TASK STATEMENT:
Retype every line from the start of the entries below down to the line with "Please trace the outline of every instance of the metal", both ends included; skip the pictures.

________________________

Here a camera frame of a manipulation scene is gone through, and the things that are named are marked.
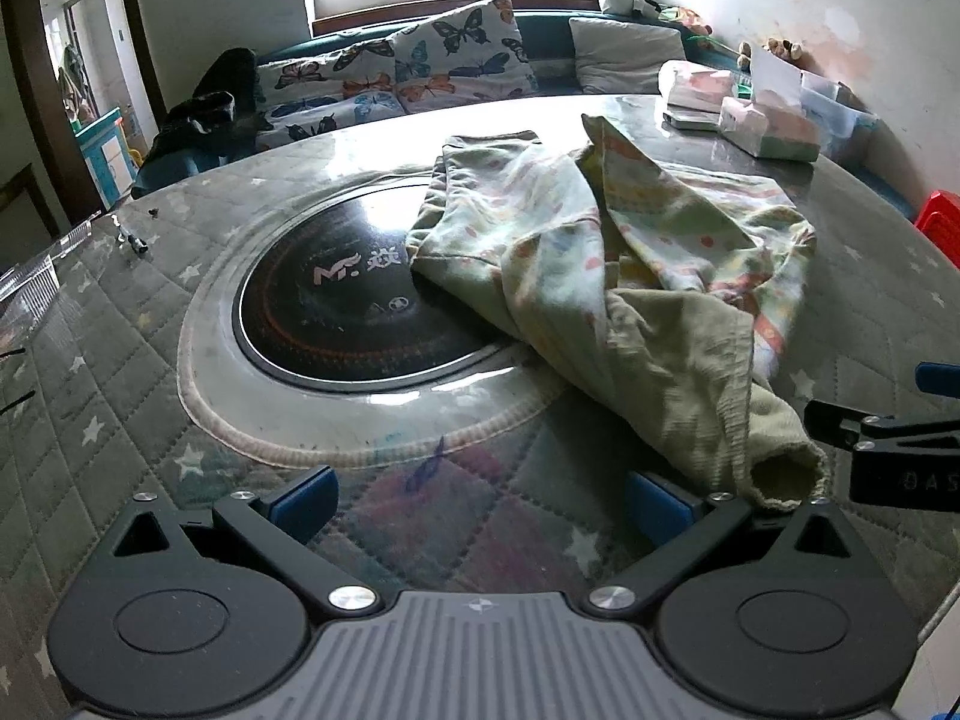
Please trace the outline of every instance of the metal screw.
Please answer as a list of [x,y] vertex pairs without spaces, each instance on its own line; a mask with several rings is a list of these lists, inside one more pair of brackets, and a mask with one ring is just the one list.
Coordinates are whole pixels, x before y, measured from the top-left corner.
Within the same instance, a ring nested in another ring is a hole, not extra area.
[[589,595],[589,602],[597,608],[618,611],[637,603],[637,594],[630,587],[608,584],[606,587],[597,587],[592,591]]
[[376,593],[369,587],[362,587],[358,584],[345,584],[335,590],[330,591],[328,600],[336,608],[342,608],[345,611],[359,611],[362,608],[371,607],[376,603]]

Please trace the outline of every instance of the orange butterfly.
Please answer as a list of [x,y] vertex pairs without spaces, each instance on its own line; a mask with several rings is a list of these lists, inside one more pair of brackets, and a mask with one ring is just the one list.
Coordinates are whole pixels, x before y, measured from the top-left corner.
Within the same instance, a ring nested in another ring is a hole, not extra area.
[[392,92],[394,87],[392,87],[392,84],[390,84],[390,76],[388,76],[386,73],[381,73],[379,76],[376,76],[376,79],[373,79],[373,81],[367,79],[367,83],[344,81],[345,98],[355,98],[361,92],[366,92],[370,89],[379,89],[381,92]]
[[398,90],[397,94],[407,100],[407,103],[418,103],[424,99],[424,95],[427,92],[436,97],[438,92],[445,92],[448,95],[452,95],[456,91],[457,87],[450,83],[450,76],[444,74],[443,76],[431,76],[426,84],[407,86],[404,89]]
[[514,22],[514,4],[510,0],[494,0],[493,5],[500,11],[500,18],[503,23]]

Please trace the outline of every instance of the purple stain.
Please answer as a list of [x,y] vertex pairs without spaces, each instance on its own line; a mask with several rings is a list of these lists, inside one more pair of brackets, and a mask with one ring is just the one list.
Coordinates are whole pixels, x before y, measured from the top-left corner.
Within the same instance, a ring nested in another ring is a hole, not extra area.
[[437,475],[442,459],[443,436],[440,436],[440,441],[437,443],[437,448],[433,450],[433,454],[417,466],[416,470],[407,478],[407,482],[403,486],[406,493],[419,493],[424,485]]

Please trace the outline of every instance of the black glass cooktop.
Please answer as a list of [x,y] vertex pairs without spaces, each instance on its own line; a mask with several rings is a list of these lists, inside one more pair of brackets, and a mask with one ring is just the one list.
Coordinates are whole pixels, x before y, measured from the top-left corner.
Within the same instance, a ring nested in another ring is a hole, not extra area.
[[493,351],[502,334],[412,274],[403,247],[426,187],[393,187],[312,215],[256,263],[234,306],[255,365],[318,389],[442,375]]

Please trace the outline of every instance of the cushion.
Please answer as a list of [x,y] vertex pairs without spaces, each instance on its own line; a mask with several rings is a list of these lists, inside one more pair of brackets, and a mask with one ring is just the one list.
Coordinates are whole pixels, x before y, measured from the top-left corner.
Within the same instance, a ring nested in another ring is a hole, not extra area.
[[394,81],[394,47],[383,39],[368,40],[336,52],[261,65],[260,88],[265,106],[306,98],[346,100],[367,90],[390,92]]
[[264,111],[262,124],[270,129],[257,134],[257,150],[265,151],[323,132],[404,115],[392,92],[361,92],[349,100],[319,105],[313,104],[315,101],[316,98],[305,98]]
[[402,29],[394,48],[395,91],[408,113],[536,90],[510,0],[484,0]]
[[577,80],[592,95],[656,95],[659,69],[685,59],[680,33],[665,26],[570,19]]

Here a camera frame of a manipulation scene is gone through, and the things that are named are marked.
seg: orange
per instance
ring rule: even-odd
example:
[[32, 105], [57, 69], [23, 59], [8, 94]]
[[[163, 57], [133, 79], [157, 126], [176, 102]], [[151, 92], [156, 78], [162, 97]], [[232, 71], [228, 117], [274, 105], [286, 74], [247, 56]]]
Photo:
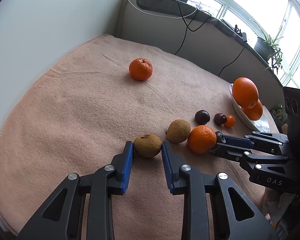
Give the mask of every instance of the orange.
[[227, 121], [226, 121], [226, 123], [223, 124], [224, 127], [231, 128], [234, 126], [234, 124], [235, 124], [234, 116], [232, 114], [227, 114]]
[[134, 79], [144, 81], [151, 77], [152, 65], [145, 58], [137, 58], [130, 63], [129, 72]]
[[208, 126], [199, 125], [194, 128], [188, 137], [188, 146], [196, 154], [203, 154], [215, 146], [217, 136]]
[[238, 105], [245, 108], [253, 108], [259, 99], [256, 85], [249, 78], [237, 78], [233, 82], [232, 95]]
[[258, 103], [253, 108], [250, 109], [241, 108], [241, 109], [245, 113], [245, 115], [252, 121], [259, 120], [263, 113], [263, 107], [260, 100], [258, 100]]

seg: wall
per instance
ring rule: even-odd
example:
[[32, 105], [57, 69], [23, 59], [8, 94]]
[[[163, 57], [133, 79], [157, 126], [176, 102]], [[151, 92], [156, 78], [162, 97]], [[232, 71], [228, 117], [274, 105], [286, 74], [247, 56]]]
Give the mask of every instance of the wall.
[[[144, 14], [132, 5], [127, 4], [121, 12], [120, 30], [117, 35], [150, 46], [156, 46], [174, 54], [182, 43], [185, 24], [182, 19], [170, 19]], [[201, 22], [193, 21], [195, 29]], [[187, 32], [187, 37], [178, 56], [185, 58], [199, 67], [218, 75], [220, 70], [232, 62], [242, 50], [233, 38], [220, 32], [213, 24], [204, 24], [196, 32]], [[226, 67], [221, 78], [232, 83], [238, 77], [248, 77], [258, 87], [260, 100], [269, 110], [280, 103], [284, 105], [283, 89], [269, 70], [248, 50], [229, 67]]]
[[2, 0], [0, 129], [31, 84], [65, 54], [114, 35], [122, 0]]

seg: metal bolt
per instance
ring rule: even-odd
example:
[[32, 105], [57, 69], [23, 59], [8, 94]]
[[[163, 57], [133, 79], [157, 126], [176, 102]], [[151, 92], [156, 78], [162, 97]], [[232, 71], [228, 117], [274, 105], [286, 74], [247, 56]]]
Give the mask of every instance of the metal bolt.
[[111, 165], [111, 164], [106, 165], [106, 166], [105, 166], [105, 170], [106, 170], [106, 171], [113, 171], [113, 170], [114, 170], [114, 166]]
[[219, 173], [218, 176], [219, 176], [220, 179], [228, 179], [228, 175], [224, 172]]
[[189, 170], [191, 170], [191, 166], [188, 165], [188, 164], [183, 164], [183, 165], [181, 166], [181, 169], [183, 169], [184, 171], [189, 171]]
[[71, 173], [71, 174], [69, 174], [68, 179], [69, 179], [69, 180], [74, 180], [74, 179], [76, 179], [77, 177], [78, 177], [77, 174]]

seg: plate
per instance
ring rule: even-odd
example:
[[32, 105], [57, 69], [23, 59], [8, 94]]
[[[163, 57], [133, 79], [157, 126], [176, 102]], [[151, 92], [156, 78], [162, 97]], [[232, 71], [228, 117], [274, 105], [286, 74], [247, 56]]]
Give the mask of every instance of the plate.
[[234, 100], [234, 97], [232, 95], [232, 85], [230, 84], [229, 90], [230, 90], [230, 95], [232, 98], [232, 104], [234, 111], [236, 112], [237, 116], [239, 119], [243, 122], [243, 124], [248, 127], [249, 129], [256, 131], [256, 132], [270, 132], [270, 127], [268, 120], [265, 116], [264, 113], [262, 113], [261, 118], [258, 121], [251, 121], [245, 113], [241, 110], [241, 107], [237, 104], [237, 102]]

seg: flower pot
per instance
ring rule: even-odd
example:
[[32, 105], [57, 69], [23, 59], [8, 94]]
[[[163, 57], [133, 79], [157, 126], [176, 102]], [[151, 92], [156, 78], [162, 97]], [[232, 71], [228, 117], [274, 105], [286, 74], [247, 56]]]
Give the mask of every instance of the flower pot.
[[274, 53], [274, 49], [264, 42], [263, 38], [258, 37], [257, 43], [254, 45], [254, 50], [268, 62], [269, 56]]

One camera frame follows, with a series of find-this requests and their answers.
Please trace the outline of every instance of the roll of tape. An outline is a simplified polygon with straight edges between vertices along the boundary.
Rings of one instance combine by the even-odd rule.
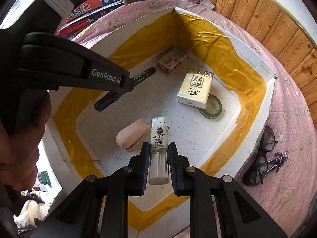
[[[207,119],[215,119],[222,112],[222,104],[216,96],[209,95],[206,109],[199,108],[199,112]]]

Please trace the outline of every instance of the brown packing tape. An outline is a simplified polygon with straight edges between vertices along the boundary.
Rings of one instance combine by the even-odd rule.
[[[171,46],[189,50],[204,61],[240,100],[241,111],[236,127],[201,167],[207,174],[215,175],[248,134],[266,92],[265,81],[238,57],[230,39],[217,27],[204,18],[180,12],[169,13],[144,26],[108,59],[129,70]],[[53,117],[73,165],[82,178],[91,174],[98,177],[102,175],[78,138],[75,121],[81,111],[101,94],[101,91],[74,88]],[[141,211],[129,202],[128,223],[141,231],[186,199],[171,194],[147,211]]]

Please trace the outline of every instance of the green object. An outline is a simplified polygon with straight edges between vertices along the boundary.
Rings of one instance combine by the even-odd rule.
[[[222,112],[222,104],[216,96],[209,95],[206,109],[199,108],[199,112],[207,119],[215,119]]]
[[[50,178],[49,178],[49,174],[47,173],[47,171],[43,171],[37,174],[39,181],[41,184],[51,184]]]

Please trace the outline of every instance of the pink object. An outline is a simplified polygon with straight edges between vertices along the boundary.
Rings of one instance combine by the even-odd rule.
[[[116,136],[116,142],[121,148],[131,151],[149,130],[151,126],[143,119],[139,119],[121,130]]]
[[[203,6],[200,0],[148,0],[123,5],[100,18],[73,41],[92,47],[108,35],[112,29],[109,22],[121,18],[123,24],[141,18],[155,11],[176,6],[215,23],[251,47],[275,72],[274,94],[267,125],[275,134],[278,143],[268,160],[275,158],[275,152],[288,152],[289,160],[278,173],[268,173],[263,185],[247,187],[237,181],[267,211],[290,237],[304,220],[316,192],[317,137],[305,98],[281,63],[244,29],[222,15]],[[189,237],[183,232],[182,237]]]

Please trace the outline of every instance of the eyeglasses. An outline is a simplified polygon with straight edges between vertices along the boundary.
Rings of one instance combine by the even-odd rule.
[[[242,177],[242,181],[245,185],[253,186],[259,183],[263,184],[263,179],[268,172],[269,164],[266,153],[272,151],[276,143],[277,140],[275,140],[273,130],[269,126],[266,126],[260,140],[256,160]]]

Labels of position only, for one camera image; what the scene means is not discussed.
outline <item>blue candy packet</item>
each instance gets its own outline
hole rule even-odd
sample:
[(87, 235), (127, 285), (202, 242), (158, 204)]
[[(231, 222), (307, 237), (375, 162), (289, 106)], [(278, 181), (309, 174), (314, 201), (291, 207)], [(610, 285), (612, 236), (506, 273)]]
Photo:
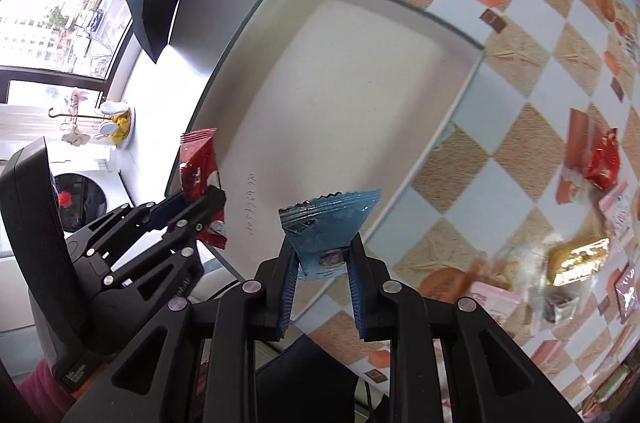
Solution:
[(336, 193), (280, 210), (287, 241), (298, 254), (302, 280), (346, 273), (346, 251), (382, 190)]

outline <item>red wrapper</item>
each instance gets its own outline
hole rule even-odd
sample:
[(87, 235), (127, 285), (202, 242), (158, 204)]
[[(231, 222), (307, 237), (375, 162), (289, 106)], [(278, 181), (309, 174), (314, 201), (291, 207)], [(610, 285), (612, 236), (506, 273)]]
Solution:
[(624, 324), (629, 315), (638, 308), (638, 292), (636, 291), (636, 269), (628, 264), (616, 282), (616, 295), (620, 309), (620, 321)]
[[(201, 129), (185, 132), (180, 137), (180, 183), (187, 197), (194, 201), (210, 186), (220, 188), (218, 163), (213, 149), (216, 129)], [(197, 236), (199, 241), (218, 248), (226, 245), (224, 212), (217, 213)]]
[(609, 129), (596, 144), (584, 177), (596, 187), (607, 189), (616, 183), (619, 170), (618, 129)]

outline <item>checkered tablecloth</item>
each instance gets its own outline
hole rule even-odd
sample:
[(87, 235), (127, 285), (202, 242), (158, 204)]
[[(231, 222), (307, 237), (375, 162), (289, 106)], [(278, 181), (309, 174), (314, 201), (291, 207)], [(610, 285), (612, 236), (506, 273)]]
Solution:
[[(550, 234), (569, 240), (593, 228), (590, 204), (556, 202), (571, 108), (618, 128), (621, 176), (635, 193), (640, 0), (405, 1), (485, 45), (486, 57), (412, 186), (367, 241), (396, 278), (416, 287), (442, 266), (466, 271), (478, 255)], [(623, 269), (627, 259), (622, 252), (601, 275)], [(317, 288), (299, 287), (296, 303)], [(389, 370), (380, 353), (371, 354), (385, 346), (360, 341), (352, 317), (342, 277), (296, 324), (388, 390)], [(617, 300), (600, 280), (570, 322), (531, 335), (523, 303), (505, 329), (578, 408), (638, 341), (639, 324), (637, 312), (620, 323)]]

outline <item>gold candy packet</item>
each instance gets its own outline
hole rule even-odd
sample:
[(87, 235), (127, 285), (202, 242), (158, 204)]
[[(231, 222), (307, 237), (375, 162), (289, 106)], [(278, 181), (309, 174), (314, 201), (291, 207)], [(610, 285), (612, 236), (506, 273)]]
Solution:
[(549, 254), (546, 279), (551, 286), (564, 286), (599, 272), (609, 254), (609, 238), (562, 243)]

________________________

EXERCISE OUTPUT:
Here a camera frame of a manipulation scene is gone through, and the things that are named are marked.
Please trace the outline of every instance of the metal screw.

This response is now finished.